- [WORK ITEM]
An exact, complete copy of the entries that follow is needed.
:: DATA PROVIDED
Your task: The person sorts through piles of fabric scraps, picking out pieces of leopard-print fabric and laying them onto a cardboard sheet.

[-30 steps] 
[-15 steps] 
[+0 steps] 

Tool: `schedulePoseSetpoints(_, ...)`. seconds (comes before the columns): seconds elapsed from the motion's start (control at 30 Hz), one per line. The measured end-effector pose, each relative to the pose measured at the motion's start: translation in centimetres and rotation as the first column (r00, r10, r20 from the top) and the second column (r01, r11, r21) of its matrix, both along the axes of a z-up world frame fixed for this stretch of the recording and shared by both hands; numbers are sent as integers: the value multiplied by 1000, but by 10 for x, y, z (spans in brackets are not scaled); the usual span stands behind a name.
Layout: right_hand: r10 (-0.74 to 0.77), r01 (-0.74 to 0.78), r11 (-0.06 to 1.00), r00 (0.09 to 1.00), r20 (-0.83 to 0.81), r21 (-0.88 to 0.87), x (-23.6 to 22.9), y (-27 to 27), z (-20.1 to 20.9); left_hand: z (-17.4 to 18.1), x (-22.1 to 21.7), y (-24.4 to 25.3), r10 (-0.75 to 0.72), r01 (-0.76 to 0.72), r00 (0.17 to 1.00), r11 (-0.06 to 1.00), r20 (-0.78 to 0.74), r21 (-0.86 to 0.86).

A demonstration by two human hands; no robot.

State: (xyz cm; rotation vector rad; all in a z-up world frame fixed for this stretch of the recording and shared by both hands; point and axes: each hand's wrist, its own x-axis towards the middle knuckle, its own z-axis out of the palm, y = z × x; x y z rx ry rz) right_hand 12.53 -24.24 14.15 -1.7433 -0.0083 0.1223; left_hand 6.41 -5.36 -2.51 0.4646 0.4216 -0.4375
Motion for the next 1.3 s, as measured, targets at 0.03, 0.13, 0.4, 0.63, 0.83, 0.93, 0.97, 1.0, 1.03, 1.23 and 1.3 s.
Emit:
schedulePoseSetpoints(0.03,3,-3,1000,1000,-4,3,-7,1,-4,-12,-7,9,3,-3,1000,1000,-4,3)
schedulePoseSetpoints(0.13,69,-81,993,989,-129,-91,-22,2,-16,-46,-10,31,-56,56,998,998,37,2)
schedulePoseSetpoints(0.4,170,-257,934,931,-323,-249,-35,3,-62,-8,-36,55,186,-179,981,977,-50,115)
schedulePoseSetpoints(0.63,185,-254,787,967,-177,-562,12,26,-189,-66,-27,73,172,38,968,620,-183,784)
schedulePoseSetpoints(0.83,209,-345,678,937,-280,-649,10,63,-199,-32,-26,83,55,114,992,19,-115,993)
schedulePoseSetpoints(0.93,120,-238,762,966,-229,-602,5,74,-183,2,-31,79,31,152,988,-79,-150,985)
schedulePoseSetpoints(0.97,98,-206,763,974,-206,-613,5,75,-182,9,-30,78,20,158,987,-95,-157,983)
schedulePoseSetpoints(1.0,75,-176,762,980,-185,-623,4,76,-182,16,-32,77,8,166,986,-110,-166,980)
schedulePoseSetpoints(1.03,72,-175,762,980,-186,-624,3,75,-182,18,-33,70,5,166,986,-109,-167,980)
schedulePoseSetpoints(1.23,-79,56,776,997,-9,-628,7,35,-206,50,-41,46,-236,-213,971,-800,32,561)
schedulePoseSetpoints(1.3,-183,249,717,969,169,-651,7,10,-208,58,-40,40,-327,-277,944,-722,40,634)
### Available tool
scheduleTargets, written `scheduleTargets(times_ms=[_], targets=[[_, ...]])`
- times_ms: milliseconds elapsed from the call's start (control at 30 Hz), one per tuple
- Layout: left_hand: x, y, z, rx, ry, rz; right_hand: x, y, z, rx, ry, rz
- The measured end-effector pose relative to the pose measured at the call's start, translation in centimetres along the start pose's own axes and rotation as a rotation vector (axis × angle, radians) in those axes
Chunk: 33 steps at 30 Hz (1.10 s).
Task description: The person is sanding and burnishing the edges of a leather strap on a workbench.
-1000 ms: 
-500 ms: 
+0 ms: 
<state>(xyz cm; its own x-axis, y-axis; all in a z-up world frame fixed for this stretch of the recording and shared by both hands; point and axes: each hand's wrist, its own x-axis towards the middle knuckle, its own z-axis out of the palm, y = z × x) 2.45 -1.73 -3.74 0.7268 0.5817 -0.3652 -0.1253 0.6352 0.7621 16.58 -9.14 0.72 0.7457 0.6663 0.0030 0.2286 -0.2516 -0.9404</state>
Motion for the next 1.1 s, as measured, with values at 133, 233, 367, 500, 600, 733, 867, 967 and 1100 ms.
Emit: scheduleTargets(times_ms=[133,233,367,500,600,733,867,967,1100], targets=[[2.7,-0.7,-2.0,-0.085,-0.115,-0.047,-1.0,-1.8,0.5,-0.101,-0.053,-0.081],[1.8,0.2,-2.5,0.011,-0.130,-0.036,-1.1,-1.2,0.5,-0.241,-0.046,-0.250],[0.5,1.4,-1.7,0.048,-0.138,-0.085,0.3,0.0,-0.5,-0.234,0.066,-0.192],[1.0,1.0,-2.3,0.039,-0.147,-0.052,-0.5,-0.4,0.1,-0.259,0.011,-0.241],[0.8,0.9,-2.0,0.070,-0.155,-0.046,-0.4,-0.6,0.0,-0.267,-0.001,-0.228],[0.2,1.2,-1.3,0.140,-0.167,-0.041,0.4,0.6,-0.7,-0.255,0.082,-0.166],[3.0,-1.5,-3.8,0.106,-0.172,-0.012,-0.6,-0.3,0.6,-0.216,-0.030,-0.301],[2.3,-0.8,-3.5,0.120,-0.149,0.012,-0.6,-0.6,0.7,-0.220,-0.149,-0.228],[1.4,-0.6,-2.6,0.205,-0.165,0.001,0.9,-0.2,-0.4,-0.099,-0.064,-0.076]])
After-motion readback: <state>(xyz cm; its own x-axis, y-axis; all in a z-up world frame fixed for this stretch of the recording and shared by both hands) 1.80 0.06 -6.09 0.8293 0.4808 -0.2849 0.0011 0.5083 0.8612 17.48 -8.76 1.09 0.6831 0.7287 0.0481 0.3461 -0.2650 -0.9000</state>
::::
- [REPLY TO THE TASK]
Your task: The person sorts through piles of fabric scraps, picking out pieces of leopard-print fabric and laying them onto a cardboard sheet.

[-30 steps] 
[-15 steps] 
[+0 steps] 

Tool: `schedulePoseSetpoints(_, ...)`. seconds (comes before the columns): seconds elapsed from the motion's start (control at 30 Hz), one per line. The measured end-effector pose, each relative to the pose measured at the motion's start: translation in centimetres and rotation as the first column (r00, r10, r20 from the top) and the second column (r01, r11, r21) of its matrix, both along the axes of a z-up world frame fixed for this stretch of the recording and shared by both hands; numbers are sent as integers: the value multiplied by 1000, but by 10 for x, y, z (spans in brackets are not scaled); the usual span stands behind a name.
Layout: right_hand: r10 (-0.74 to 0.77), r01 (-0.74 to 0.78), r11 (-0.06 to 1.00), r00 (0.09 to 1.00), r20 (-0.83 to 0.81), r21 (-0.88 to 0.87), x (-23.6 to 22.9), y (-27 to 27), z (-20.1 to 20.9); left_hand: z (-17.4 to 18.1), x (-22.1 to 21.7), y (-24.4 to 25.3), r10 (-0.75 to 0.72), r01 (-0.76 to 0.72), r00 (0.17 to 1.00), r11 (-0.06 to 1.00), r20 (-0.78 to 0.74), r21 (-0.86 to 0.86).

A demonstration by two human hands; no robot.

State: (xyz cm; rotation vector rad; all in a z-up world frame fixed for this stretch of the recording and shared by both hands; point and axes: each hand's wrist, its own x-axis towards the middle knuckle, its own z-axis out of the palm, y = z × x; x y z rx ry rz) right_hand 12.53 -24.24 14.15 -1.7433 -0.0083 0.1223; left_hand 6.41 -5.36 -2.51 0.4646 0.4216 -0.4375
Motion for the next 1.3 s, as measured, targets at 0.03, 0.13, 0.4, 0.63, 0.83, 0.93, 0.97, 1.0, 1.03, 1.23 and 1.3 s.
Emit:
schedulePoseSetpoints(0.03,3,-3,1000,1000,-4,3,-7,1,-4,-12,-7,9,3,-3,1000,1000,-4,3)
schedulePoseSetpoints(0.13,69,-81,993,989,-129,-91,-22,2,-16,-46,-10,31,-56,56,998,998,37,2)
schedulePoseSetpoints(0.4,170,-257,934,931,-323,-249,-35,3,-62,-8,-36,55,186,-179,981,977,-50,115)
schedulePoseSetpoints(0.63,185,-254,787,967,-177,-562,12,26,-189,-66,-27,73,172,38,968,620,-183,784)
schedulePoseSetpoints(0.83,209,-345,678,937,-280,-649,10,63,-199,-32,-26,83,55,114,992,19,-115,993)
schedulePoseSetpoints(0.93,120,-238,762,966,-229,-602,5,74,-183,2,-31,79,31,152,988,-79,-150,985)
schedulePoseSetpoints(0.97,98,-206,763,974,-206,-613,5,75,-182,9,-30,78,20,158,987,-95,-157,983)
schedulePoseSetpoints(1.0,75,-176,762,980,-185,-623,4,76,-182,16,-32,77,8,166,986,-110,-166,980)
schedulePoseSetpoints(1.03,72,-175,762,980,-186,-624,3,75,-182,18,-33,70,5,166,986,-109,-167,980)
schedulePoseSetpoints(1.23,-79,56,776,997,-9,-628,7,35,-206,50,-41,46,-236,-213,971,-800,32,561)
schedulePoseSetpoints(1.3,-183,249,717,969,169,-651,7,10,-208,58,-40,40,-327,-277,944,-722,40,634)
### Available tool
scheduleTargets, written `scheduleTargets(times_ms=[_], targets=[[_, ...]])`
- times_ms: milliseconds elapsed from the call's start (control at 30 Hz), one per tuple
- Layout: left_hand: x, y, z, rx, ry, rz; right_hand: x, y, z, rx, ry, rz
- The measured end-effector pose relative to the pose measured at the call's start, translation in centimetres along the start pose's own axes and rotation as a rotation vector (axis × angle, radians) in those axes
Chunk: 33 steps at 30 Hz (1.10 s).
Task description: The person is sanding and burnishing the edges of a leather strap on a workbench.
-1000 ms: 
-500 ms: 
+0 ms: 
<state>(xyz cm; its own x-axis, y-axis; all in a z-up world frame fixed for this stretch of the recording and shared by both hands; point and axes: each hand's wrist, its own x-axis towards the middle knuckle, its own z-axis out of the palm, y = z × x) 2.45 -1.73 -3.74 0.7268 0.5817 -0.3652 -0.1253 0.6352 0.7621 16.58 -9.14 0.72 0.7457 0.6663 0.0030 0.2286 -0.2516 -0.9404</state>
Motion for the next 1.1 s, as measured, with values at 133, 233, 367, 500, 600, 733, 867, 967 and 1100 ms.
Emit: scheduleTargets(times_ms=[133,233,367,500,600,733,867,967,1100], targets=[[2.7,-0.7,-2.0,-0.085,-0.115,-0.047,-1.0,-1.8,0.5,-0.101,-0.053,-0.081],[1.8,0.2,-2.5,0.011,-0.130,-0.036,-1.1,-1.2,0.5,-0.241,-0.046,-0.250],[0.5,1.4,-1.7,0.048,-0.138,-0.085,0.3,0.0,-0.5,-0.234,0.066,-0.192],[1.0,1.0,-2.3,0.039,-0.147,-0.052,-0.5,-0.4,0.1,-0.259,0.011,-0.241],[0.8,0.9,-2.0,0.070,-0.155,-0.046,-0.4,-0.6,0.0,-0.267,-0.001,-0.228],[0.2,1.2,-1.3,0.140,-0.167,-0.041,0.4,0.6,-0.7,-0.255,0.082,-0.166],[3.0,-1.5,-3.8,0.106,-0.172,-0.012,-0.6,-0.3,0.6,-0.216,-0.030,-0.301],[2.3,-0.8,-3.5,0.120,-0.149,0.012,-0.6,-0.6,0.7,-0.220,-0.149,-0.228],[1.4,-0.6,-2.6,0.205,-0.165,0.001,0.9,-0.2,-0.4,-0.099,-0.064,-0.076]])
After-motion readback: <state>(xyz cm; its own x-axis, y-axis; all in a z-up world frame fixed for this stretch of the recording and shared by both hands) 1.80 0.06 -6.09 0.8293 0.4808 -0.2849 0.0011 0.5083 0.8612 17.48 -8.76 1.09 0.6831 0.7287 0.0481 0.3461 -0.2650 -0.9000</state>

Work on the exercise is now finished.